Medical health insurance verification is the process of verifying that a patient is covered within a medical insurance plan. If insurance details and demographic data is not properly checked, it could disrupt the cash flow of your practice by delaying or affecting reimbursement. Therefore, it is recommended to assign this task to a professional provider. Here’s how insurance verification services help medical practices.
Gains from Competent health insurance verification – All healthcare practices try to find proof of insurance when patients register for appointments. The procedure must be completed prior to patient appointments. As well as capturing and verifying demographic and insurance information, the staff in a healthcare practice must perform an array of tasks like medical billing, accounting, mailing out of patient statements and prepare patient files Acquiring, checking and providing all patient insurance information requires great attention to detail, and it is very difficult in a busy practice. Therefore increasingly more healthcare establishments are outsourcing medical insurance verification to competent businesses that offer comprehensive support services such as:
Receipt of patient schedules from the hospital or clinic via FTP, fax or e-mail. Verification of necessary information like the patient name, name of insured person, relationship towards the patient, relevant phone numbers, date of birth, Social Security number, chief complaint, name of treating physician, date of service,, kind of plan (HMO or POS), policy number and effective date, policy coverage, claim mailing address, and so on. Contact the insurer for each and every account to verify coverage and benefits eligibility electronically or via phone or fax
Verification of primary and secondary insurance policy coverage and network. Communication with patients for clarifications, if necessary. Finishing of the criteria sheets and authorization forms. One of the biggest advantages of outsourcing this task to an experienced company is that they use a specialized team on the job. Having a clear comprehension of your goals, the group functions to resolve potential issues with coverage. By taking on the workload of insurance verification, they help you and administrative staff give attention to core tasks. Other assured gains:
Businesses that offer this service to help medical practices also provide efficient medical billing services. With all the right provider, you save up to 30 to 40 per cent on your insurance verification operational costs. Today’s physician practices have more opportunities than in the past to automate tasks using electronic health record (EHR) and practice management (PM) solutions. While increased automation will offer numerous benefits, it’s not appropriate for every situation.

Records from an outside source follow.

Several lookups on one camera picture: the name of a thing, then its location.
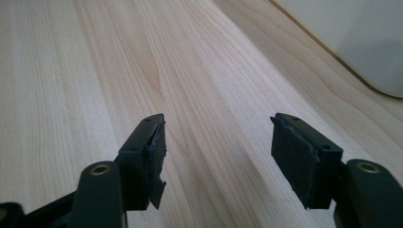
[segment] light wood tabletop
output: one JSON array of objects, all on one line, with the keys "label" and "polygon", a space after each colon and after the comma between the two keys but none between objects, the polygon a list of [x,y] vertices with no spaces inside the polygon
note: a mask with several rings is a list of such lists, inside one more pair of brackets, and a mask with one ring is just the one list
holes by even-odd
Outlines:
[{"label": "light wood tabletop", "polygon": [[160,210],[130,227],[335,227],[270,155],[277,112],[403,184],[403,100],[363,85],[268,0],[0,1],[0,201],[25,212],[163,113]]}]

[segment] wood grain
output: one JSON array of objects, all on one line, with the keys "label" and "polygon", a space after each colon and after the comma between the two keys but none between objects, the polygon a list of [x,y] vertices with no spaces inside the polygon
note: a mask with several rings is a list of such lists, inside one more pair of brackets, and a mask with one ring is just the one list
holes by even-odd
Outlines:
[{"label": "wood grain", "polygon": [[270,156],[299,116],[403,184],[403,101],[367,88],[264,0],[0,1],[0,201],[30,212],[164,113],[159,211],[130,227],[334,227]]}]

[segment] wooden table
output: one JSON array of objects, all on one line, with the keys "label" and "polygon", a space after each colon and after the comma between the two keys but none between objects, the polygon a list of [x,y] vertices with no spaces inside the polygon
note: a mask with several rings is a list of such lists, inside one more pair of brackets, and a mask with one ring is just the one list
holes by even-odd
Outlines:
[{"label": "wooden table", "polygon": [[130,227],[334,227],[271,157],[276,112],[403,184],[403,101],[267,0],[2,0],[0,80],[0,201],[26,212],[74,191],[161,112],[161,208],[129,213]]}]

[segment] brown edge
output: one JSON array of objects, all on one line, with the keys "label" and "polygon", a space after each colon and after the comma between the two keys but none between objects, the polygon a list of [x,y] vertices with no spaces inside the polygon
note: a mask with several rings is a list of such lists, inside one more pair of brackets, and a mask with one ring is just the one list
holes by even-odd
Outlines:
[{"label": "brown edge", "polygon": [[293,17],[287,10],[285,10],[282,6],[280,6],[275,0],[268,0],[270,3],[272,3],[278,10],[280,10],[282,13],[284,13],[294,24],[296,24],[300,29],[302,29],[311,39],[313,39],[317,44],[319,44],[326,52],[328,52],[333,58],[335,58],[342,66],[344,66],[353,76],[355,76],[359,82],[361,82],[363,85],[365,85],[367,88],[369,88],[372,91],[375,91],[378,94],[385,95],[388,97],[393,97],[397,98],[395,96],[386,94],[382,91],[379,91],[377,88],[373,87],[370,85],[367,81],[365,81],[355,70],[353,70],[350,66],[348,66],[340,57],[338,57],[337,54],[335,54],[331,49],[329,49],[327,46],[325,46],[319,39],[316,38],[316,36],[309,31],[306,27],[304,27],[295,17]]}]

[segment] wooden surface
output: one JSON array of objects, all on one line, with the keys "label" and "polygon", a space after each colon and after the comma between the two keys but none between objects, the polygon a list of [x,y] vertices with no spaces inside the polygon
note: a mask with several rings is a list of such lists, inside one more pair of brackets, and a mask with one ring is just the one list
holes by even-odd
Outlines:
[{"label": "wooden surface", "polygon": [[75,190],[160,112],[167,185],[130,227],[335,227],[270,156],[276,112],[403,184],[403,101],[265,0],[1,0],[0,80],[0,201],[26,212]]}]

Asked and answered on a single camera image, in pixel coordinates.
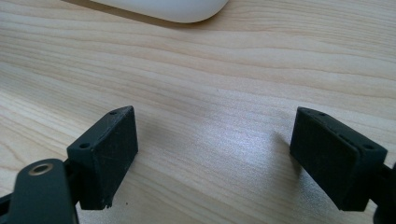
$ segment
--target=screw hole
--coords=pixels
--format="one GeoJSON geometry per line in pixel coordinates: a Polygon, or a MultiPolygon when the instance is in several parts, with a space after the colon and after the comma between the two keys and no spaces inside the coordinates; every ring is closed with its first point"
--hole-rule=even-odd
{"type": "Polygon", "coordinates": [[[373,146],[371,146],[371,145],[367,145],[367,144],[364,144],[364,145],[363,145],[363,147],[365,147],[365,148],[367,148],[367,149],[374,149],[374,147],[373,147],[373,146]]]}
{"type": "Polygon", "coordinates": [[[83,144],[81,144],[81,145],[79,145],[79,147],[80,148],[87,148],[87,147],[89,147],[91,144],[89,144],[89,143],[83,143],[83,144]]]}
{"type": "Polygon", "coordinates": [[[52,167],[53,165],[51,163],[39,164],[29,171],[29,175],[43,175],[44,173],[50,171],[52,167]]]}

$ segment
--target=light wood surface
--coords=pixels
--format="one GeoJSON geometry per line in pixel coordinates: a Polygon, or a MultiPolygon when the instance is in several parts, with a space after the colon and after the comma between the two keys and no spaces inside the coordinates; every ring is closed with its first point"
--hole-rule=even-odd
{"type": "Polygon", "coordinates": [[[133,105],[139,153],[81,223],[372,223],[338,211],[289,154],[297,106],[396,162],[393,0],[230,0],[195,24],[86,0],[0,2],[0,196],[133,105]]]}

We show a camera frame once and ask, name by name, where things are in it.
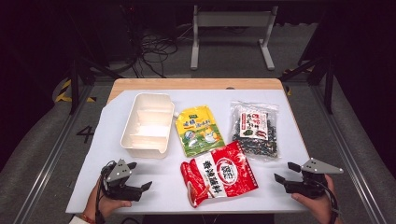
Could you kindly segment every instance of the clear plastic bag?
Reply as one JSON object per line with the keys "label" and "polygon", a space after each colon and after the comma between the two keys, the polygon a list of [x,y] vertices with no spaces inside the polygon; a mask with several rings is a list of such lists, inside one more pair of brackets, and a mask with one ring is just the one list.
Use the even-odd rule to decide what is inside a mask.
{"label": "clear plastic bag", "polygon": [[232,140],[238,140],[247,157],[279,158],[276,143],[278,105],[232,102]]}

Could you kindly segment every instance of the metal frame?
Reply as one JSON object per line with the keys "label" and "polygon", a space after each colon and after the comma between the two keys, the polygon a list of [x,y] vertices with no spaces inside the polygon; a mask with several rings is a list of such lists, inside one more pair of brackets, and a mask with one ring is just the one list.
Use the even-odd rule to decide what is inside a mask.
{"label": "metal frame", "polygon": [[225,12],[225,11],[198,11],[198,6],[194,6],[193,12],[193,44],[191,53],[191,70],[198,69],[199,38],[198,27],[216,27],[216,26],[254,26],[265,27],[265,37],[259,39],[262,56],[267,64],[268,70],[275,70],[270,51],[268,50],[268,41],[276,18],[277,7],[271,11],[255,12]]}

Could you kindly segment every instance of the table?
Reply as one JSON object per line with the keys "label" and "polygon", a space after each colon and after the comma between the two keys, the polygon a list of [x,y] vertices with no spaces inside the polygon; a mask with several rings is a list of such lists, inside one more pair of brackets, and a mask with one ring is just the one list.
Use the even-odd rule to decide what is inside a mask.
{"label": "table", "polygon": [[[171,128],[168,155],[162,160],[131,158],[120,146],[120,138],[134,97],[140,92],[168,93],[175,111],[206,104],[211,109],[224,141],[230,143],[230,102],[261,102],[279,105],[277,143],[280,157],[276,161],[249,159],[259,185],[246,194],[233,198],[203,201],[192,208],[187,198],[179,167],[184,156],[176,127]],[[121,208],[122,214],[219,214],[219,213],[281,213],[305,211],[275,182],[274,173],[301,181],[301,175],[288,169],[287,162],[303,164],[308,160],[304,141],[292,115],[282,84],[275,78],[145,78],[118,79],[102,111],[90,151],[83,163],[66,213],[80,213],[95,184],[99,172],[109,161],[125,159],[137,166],[127,181],[128,186],[140,187],[152,181],[139,202],[131,208]]]}

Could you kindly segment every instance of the wooden table edge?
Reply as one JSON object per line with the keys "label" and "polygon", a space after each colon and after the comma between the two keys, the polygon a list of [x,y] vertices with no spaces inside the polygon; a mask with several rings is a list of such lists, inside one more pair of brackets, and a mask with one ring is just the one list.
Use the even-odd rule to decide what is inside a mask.
{"label": "wooden table edge", "polygon": [[107,103],[126,90],[283,90],[277,78],[119,78]]}

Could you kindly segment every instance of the yellow snack bag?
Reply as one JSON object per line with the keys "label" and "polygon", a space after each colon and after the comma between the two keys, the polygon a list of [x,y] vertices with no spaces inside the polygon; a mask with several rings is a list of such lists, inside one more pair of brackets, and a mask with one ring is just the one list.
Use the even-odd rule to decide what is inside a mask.
{"label": "yellow snack bag", "polygon": [[177,133],[186,157],[225,146],[215,118],[207,105],[183,110],[176,120]]}

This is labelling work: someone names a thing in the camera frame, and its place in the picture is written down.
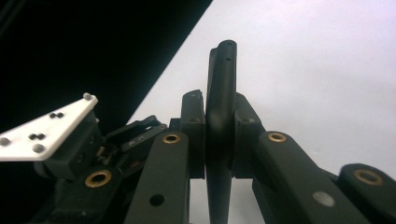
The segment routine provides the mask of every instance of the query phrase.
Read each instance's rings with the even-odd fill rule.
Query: circular hole
[[[36,138],[37,138],[37,135],[35,135],[34,133],[29,135],[30,140],[35,140]]]
[[[96,175],[92,178],[93,183],[100,183],[106,179],[106,176],[103,174]]]
[[[168,134],[163,138],[163,141],[167,144],[173,144],[180,141],[180,137],[175,134]]]
[[[43,140],[46,137],[46,135],[44,135],[43,133],[40,133],[37,138],[38,140]]]
[[[149,203],[154,207],[158,207],[164,202],[165,202],[165,197],[163,197],[163,195],[161,194],[155,194],[151,196],[151,198],[149,199]]]
[[[357,179],[359,179],[359,181],[368,185],[382,186],[384,184],[381,176],[373,171],[358,169],[353,174]]]
[[[2,146],[2,147],[6,147],[10,142],[11,141],[9,141],[8,138],[5,138],[5,137],[0,138],[0,146]]]
[[[33,152],[35,152],[35,153],[43,152],[44,149],[45,149],[44,146],[43,146],[43,145],[40,145],[40,144],[35,144],[35,145],[33,146]]]
[[[283,134],[280,133],[270,133],[268,134],[268,138],[273,141],[273,142],[286,142],[286,137]]]
[[[167,136],[166,140],[169,142],[175,142],[177,140],[177,138],[175,136]]]
[[[93,172],[85,179],[85,186],[89,188],[99,188],[105,185],[111,179],[111,173],[108,170]]]

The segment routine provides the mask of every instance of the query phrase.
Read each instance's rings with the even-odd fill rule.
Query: white marker plate
[[[89,100],[83,98],[70,105],[49,112],[38,119],[31,120],[5,133],[1,133],[0,161],[46,160],[58,149],[69,134],[76,129],[97,102],[97,98],[91,95],[91,99]],[[54,117],[52,113],[55,115],[62,113],[63,116],[61,118]],[[44,134],[45,137],[40,140],[37,137],[31,137],[32,134],[36,136]],[[41,145],[43,150],[37,150],[40,152],[35,152],[33,148],[37,145]]]

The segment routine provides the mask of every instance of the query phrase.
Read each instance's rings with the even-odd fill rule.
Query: white surface
[[[210,50],[232,39],[237,91],[267,130],[335,174],[360,162],[396,178],[395,12],[393,0],[215,0],[131,121],[179,118],[185,92],[205,96]],[[206,203],[192,180],[191,223],[208,223]],[[251,181],[233,182],[229,223],[262,223]]]
[[[70,105],[59,108],[53,113],[62,112],[62,118],[50,118],[50,113],[22,124],[14,129],[0,134],[0,138],[7,138],[10,143],[0,146],[0,161],[43,161],[49,158],[64,142],[67,136],[79,125],[85,116],[93,109],[98,100],[94,95],[91,100],[78,100]],[[42,140],[29,139],[30,134],[43,133]],[[33,146],[40,144],[44,151],[36,153]]]

Specifically, there are certain patient eligibility checking scenarios where automation cannot provide the answers that are needed. Despite advancements in automation, there is still a necessity for live representative calls to payer organizations.

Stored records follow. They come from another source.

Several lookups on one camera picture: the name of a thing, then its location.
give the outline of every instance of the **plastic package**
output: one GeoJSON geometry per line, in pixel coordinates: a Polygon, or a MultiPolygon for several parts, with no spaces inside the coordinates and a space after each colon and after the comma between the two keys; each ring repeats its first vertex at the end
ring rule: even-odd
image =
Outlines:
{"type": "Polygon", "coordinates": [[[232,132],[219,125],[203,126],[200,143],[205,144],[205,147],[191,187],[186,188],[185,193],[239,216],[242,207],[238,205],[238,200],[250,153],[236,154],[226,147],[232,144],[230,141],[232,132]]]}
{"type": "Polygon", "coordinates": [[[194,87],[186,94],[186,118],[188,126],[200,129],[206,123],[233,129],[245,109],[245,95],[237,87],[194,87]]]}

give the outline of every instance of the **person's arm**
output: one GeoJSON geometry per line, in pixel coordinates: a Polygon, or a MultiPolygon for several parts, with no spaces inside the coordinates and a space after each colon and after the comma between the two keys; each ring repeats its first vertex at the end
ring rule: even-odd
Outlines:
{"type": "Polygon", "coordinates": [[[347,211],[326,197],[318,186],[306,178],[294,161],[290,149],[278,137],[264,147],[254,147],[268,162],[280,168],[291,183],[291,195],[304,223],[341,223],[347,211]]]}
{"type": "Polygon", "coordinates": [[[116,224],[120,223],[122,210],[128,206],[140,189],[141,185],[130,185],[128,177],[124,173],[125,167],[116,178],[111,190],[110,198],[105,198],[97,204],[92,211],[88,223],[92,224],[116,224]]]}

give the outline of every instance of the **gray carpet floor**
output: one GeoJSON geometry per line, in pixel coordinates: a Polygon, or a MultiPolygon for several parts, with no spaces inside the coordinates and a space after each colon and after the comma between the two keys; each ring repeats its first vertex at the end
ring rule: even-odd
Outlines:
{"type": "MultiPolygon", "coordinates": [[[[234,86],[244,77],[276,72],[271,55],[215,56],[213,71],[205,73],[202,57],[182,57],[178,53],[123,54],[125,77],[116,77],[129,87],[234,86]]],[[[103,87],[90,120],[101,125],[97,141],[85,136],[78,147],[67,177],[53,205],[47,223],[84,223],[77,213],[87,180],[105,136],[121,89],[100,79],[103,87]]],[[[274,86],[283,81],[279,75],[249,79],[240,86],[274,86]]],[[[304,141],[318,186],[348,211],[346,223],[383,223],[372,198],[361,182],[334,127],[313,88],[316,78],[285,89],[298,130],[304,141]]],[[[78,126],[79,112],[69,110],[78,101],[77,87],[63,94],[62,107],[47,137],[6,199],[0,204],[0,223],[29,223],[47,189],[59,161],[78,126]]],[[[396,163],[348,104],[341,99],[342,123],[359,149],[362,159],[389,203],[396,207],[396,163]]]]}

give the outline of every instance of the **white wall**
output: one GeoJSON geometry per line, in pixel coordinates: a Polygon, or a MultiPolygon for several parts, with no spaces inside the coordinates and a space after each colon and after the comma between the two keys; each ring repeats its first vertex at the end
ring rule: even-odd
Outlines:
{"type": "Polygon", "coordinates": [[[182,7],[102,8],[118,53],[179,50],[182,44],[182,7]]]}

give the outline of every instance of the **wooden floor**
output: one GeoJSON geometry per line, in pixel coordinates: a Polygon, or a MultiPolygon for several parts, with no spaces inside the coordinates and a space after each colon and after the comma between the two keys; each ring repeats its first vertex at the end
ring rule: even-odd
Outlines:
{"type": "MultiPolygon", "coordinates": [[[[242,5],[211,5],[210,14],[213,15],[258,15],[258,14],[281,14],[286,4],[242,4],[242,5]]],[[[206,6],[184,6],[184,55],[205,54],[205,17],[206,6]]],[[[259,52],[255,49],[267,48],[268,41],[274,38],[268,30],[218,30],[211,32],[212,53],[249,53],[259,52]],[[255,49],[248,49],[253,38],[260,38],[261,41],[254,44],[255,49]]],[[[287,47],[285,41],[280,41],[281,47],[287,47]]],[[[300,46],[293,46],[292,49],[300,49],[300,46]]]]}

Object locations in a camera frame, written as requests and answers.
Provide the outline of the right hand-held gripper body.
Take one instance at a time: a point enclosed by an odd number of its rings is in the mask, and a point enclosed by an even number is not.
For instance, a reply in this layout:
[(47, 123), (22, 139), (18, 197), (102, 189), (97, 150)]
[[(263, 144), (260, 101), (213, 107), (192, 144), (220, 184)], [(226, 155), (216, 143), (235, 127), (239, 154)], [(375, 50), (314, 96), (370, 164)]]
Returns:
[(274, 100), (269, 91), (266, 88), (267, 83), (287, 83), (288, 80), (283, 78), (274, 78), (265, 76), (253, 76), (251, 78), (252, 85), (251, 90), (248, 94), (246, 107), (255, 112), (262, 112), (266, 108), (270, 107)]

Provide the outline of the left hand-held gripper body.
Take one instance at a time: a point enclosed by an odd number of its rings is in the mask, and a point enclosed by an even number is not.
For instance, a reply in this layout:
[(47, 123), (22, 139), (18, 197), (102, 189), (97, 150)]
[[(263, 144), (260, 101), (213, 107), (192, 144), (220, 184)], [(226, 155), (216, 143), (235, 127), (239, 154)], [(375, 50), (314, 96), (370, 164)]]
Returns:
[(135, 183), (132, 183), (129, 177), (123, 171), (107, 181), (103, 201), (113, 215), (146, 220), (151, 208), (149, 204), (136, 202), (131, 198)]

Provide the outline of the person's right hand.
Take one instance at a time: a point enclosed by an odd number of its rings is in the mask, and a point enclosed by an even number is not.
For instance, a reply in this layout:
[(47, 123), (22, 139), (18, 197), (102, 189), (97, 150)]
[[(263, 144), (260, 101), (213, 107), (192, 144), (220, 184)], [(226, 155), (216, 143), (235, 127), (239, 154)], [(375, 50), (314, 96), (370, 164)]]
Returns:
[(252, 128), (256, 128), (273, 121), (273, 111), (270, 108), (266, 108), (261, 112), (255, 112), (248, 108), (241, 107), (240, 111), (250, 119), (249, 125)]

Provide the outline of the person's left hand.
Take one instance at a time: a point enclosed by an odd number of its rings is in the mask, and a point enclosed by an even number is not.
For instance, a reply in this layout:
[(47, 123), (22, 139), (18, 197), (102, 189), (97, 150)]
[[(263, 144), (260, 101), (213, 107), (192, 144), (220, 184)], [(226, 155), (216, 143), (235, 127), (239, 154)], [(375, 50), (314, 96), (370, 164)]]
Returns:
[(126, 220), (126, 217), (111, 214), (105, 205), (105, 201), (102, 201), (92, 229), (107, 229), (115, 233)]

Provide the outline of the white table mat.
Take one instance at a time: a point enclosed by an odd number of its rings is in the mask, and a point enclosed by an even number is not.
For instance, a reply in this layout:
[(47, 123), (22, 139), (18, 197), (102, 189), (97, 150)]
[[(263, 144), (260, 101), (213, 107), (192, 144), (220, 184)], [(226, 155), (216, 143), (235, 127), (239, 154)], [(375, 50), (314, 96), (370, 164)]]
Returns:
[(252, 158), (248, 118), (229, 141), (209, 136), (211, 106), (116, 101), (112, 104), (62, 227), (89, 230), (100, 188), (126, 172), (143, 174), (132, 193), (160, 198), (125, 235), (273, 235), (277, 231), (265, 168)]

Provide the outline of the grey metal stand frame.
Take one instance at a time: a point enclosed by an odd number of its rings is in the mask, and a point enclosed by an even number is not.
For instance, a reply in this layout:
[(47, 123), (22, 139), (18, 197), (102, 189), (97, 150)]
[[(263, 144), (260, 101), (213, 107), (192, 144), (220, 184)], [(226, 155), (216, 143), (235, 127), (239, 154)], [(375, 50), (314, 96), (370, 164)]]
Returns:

For example, many practices use electronic data interchange (EDI) and clearinghouses with their EHR and PM methods to determine if the patient is qualified to receive services over a specific day. However, these solutions nxvxyu typically unable to provide practices with information regarding:
• Procedure-level benefit analysis
• Prior authorizations
• Covered and non-covered conditions beyond doubt procedures
• Detailed patient benefits, including maximum caps on certain treatments and coordination of benefit information
To collect this type of information, a representative must call the payer directly. Information gathered first-hand by a live representative is important for practices to minimize claims denials, and ensure that reimbursement is received for all the care delivered. The financial viability in the practice is dependent upon gathering this information for proper claim creation, adjudication, and also to receive timely payment.
Yet, even if doing this, you may still find potential pitfalls, like changes in eligibility because of employee termination of patient or primary insured, unpaid premiums, and nuances in dependent coverage.